Heimdal is a borough in Trondheim Municipality in Trøndelag county, Norway. It covers the western and southwestern parts of the municipality. The main centre of the borough is also known as Heimdal and it is located in the central part of the borough, near Heimdal Church and the Tillerbyen neighborhood.

This area around the Heimdal Rail Station was until 1964 the center of two separate local municipalities: Tiller Municipality and Leinstrand Municipality. The western part of Heimdal borough consists of the rural areas of Byneset (which was the separate Byneset Municipality prior to 1964). Tillerbyen, the eastern part of the village of Heimdal, is a recent development, planned to ease the pressure on central Trondheim from the commercial boom in the inner city.

== History ==
This area south of Trondheim was named after the Old Norse god Heimdall from Norse mythology. The area has been continuously inhabited since at least the Iron Age, and is rich in archaeological sites. The area where Tillerbyen has been built was initially swamp, but it was drained in the 1930s as an airport was planned here. Nazi invaders of 1940 halted these plans, as they rather wanted an airport at Lade.

The sports club Heimdal IF was founded in 1929.

In 1963, Trondheim Municipality bought the areas, and in 1966 they verified a development plan for a new tertiary and commercial hub that could lighten the development pressure on the crowded downtown areas. These plans met much resistance; many politicians thought the development would be too hard to complete, as the soil was too wet and unstable to support large-scale development. Ever since the first developments, the areas of Tillerbyen and Sjetnemarka have been one of the most booming parts of the city and still, large development projects are launched to meet the growing population pressure.

== Today ==
Heimdal proper is a traditional commercial and transportation center; the railway has connections to Sweden (Nabotåget, literally meaning the neighbour train), to Oslo and the south of Norway via the Dovre Line as well as to the north.

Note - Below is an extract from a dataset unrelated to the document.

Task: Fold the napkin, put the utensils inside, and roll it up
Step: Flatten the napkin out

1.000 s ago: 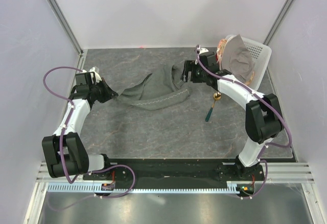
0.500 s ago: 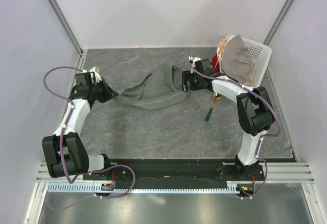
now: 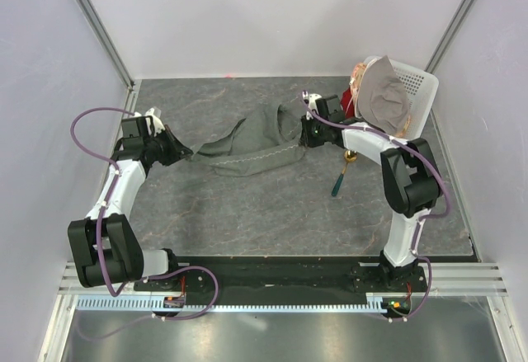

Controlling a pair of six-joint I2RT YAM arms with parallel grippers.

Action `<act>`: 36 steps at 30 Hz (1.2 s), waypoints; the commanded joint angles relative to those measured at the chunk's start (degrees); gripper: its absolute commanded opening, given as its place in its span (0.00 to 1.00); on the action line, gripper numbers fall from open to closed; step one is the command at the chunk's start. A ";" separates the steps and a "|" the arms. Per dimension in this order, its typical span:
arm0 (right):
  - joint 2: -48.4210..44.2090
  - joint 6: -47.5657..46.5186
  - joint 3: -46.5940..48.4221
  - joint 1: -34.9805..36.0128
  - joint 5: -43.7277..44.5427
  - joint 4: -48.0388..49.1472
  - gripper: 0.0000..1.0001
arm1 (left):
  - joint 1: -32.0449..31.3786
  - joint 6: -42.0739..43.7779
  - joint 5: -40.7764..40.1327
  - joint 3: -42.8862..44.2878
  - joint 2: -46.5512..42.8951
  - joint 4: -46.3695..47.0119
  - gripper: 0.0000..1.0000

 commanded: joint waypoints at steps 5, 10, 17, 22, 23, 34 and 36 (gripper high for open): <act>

Many bus lines also connect here.

In addition to the large residential areas, Heimdal houses many of the city's leading enterprises and services. City Syd was at the time of its construction the largest shopping mall in the country and is still one of the most profitable shopping malls in Northern Europe, as it receives customers not only from the city, but from the surrounding countryside and neighbouring counties as well. Heimdal Stadion is a large sports complex with soccer and handball fields adjacent to the Breidablikk School.

Heimdal is today a city within a city. The central areas of Tillerbyen resemble a typical western downtown area with high commercial structures, as opposed to the traditional downtown areas of Trondheim, which are dominated by old, two-storey buildings.